=== WHAT THE TASK REQUIRES ===
Copy each of the records exactly.

**** INPUT

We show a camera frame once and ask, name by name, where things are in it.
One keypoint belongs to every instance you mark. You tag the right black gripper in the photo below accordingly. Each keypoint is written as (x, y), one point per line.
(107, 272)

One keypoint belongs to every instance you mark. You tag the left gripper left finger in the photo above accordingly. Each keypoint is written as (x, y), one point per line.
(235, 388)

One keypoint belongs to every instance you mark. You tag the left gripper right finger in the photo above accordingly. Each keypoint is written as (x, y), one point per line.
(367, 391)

********

=== OUTPUT BELOW ===
We show a camera frame once and ask, name by name, where things are in it.
One keypoint belongs to every instance you mark. You tag the right black gripper in the photo below accordingly. Each keypoint is written as (x, y), one point per line.
(107, 272)

One keypoint belongs to every instance you mark. You tag the left gripper left finger in the photo above accordingly. Each keypoint is written as (x, y), one point per line.
(235, 388)

One keypoint belongs to every instance you mark. You tag the left gripper right finger in the photo above accordingly. Each keypoint is written as (x, y), one point per line.
(367, 391)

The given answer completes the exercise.